I think it's very easy to think you know exactly what you mean in your head, but not finding the actual words until you put them out (that might be me, as I find a lot of other people think directly in words?) or, more importantly, being able to ignore just how unreasonable some of The Crazy is while it's still in your head.

I should write more, even if it's never saved anywhere; it's a good method to slow down and think and process. Thank you for reminding me.

Date: 2017-02-07 09:51 am (UTC)
ext_20269: (Default)
From: [identity profile] annwfyn.livejournal.com
The words strategy is staggeringly helpful for me, most of all because it really helps me pin down and understand what is really upsetting me. And, in general, if I hunt through the hugely irrational emotions (stage one of the words strategy normally involves me realizing that I am overreacting) I normally find there is a root cause that is real and can be addressed. I mean, sometimes that root cause might be something I don’t have a totally objectively justified reason to be feeling wobbly about, but at least I can recognise it.

And I also feel better for getting stuff out and writing it down. One thing I used to do (when I had a LOT of IoD characters and did a LOT of scening) was to randomly project my emotions onto a character and write about it. So, I might write a werewolf story about ‘sorrow and loss’ in which I got all the feelings out but through a fictional channel. Weirdly, that had about an 80% success rate in clearing up mental junk. So sometimes I think the words strategy is helpful just in that it gets feelings outside of me and onto paper.

That definitely may be me being odd though.
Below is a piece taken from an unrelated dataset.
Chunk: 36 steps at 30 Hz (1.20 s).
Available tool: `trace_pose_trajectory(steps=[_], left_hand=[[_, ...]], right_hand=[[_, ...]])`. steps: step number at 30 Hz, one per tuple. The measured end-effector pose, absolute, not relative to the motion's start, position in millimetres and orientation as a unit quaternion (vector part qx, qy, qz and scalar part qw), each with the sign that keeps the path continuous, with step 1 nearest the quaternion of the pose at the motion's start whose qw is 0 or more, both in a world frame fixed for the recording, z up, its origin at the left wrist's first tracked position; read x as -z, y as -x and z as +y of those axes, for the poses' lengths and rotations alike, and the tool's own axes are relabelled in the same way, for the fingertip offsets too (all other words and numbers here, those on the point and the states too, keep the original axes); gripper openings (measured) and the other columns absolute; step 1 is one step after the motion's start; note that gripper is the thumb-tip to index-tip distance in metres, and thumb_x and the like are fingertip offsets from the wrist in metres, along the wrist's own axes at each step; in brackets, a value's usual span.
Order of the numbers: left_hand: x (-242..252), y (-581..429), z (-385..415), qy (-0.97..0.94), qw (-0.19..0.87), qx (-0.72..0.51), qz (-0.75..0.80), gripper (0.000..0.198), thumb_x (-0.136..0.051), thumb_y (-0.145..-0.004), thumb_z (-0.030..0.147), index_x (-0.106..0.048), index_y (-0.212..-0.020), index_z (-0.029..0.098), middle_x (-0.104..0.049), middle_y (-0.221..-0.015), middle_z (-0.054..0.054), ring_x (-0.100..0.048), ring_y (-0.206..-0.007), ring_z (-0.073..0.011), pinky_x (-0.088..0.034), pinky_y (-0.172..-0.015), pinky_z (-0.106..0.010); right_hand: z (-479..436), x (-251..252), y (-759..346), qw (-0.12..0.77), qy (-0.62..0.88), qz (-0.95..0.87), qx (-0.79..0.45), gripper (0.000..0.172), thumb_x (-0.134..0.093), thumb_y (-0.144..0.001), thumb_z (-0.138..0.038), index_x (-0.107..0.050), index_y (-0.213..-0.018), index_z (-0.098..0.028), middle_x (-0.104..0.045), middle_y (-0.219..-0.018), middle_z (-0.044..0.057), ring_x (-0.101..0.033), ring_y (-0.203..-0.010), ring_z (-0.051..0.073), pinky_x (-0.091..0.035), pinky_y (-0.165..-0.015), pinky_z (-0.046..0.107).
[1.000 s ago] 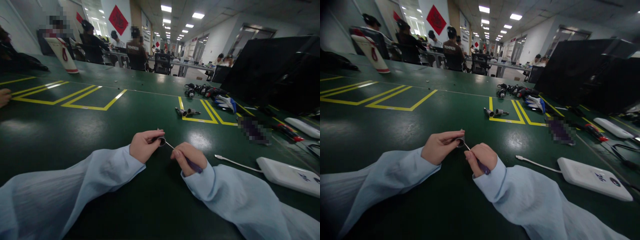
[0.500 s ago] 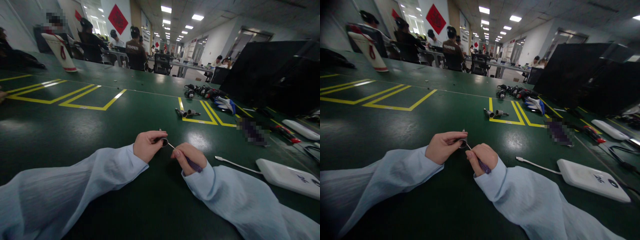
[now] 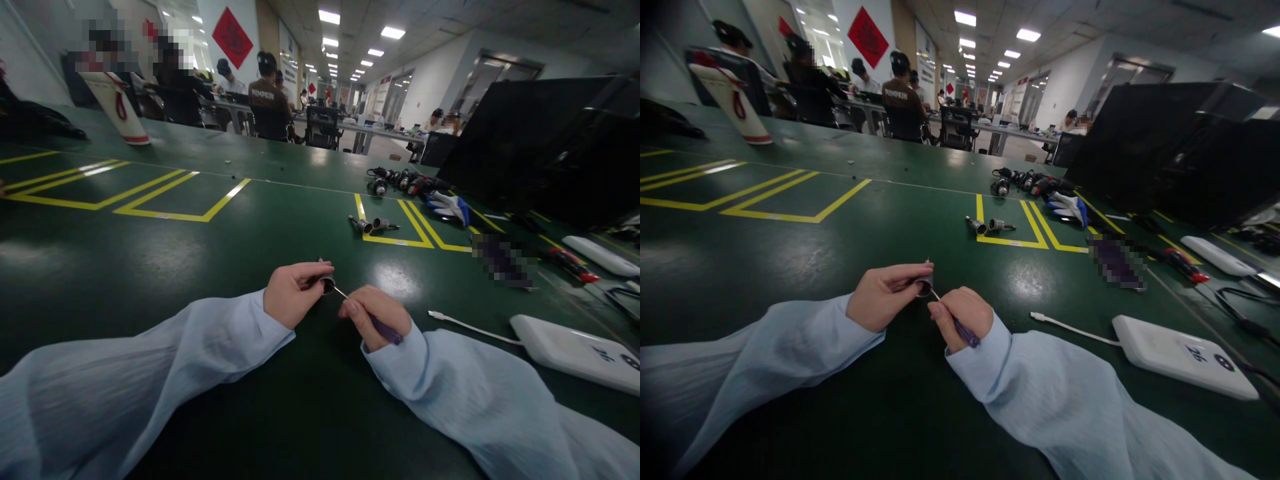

Date: 2017-02-03 05:53 pm (UTC)
ext_20269: (Nonsense - hedgehog courage)
From: [identity profile] annwfyn.livejournal.com
There's also some other stuff I do. I realized I didn't add in teddy bears, bubble bath or pacing myself relentlessly. But that's important too.

Date: 2017-02-04 01:03 am (UTC)
From: [identity profile] lilitufire.livejournal.com
I have been rereading this and I think it's a great list to have for anyone. I will think on.

Date: 2017-02-04 01:09 pm (UTC)
From: [personal profile] eniel
Thank you for sharing. Many of these definitely ring a bell with me.
Lost my work to-do list that had all my tasks laid out for the week last Tuesday and spent the whole day in a mild state of panic thinking there might be something I'd forgotten to do... didn't really feel better until I gave up trying to find it and made a new one.
Again, what an impressive amount of work you have done to figure all this out!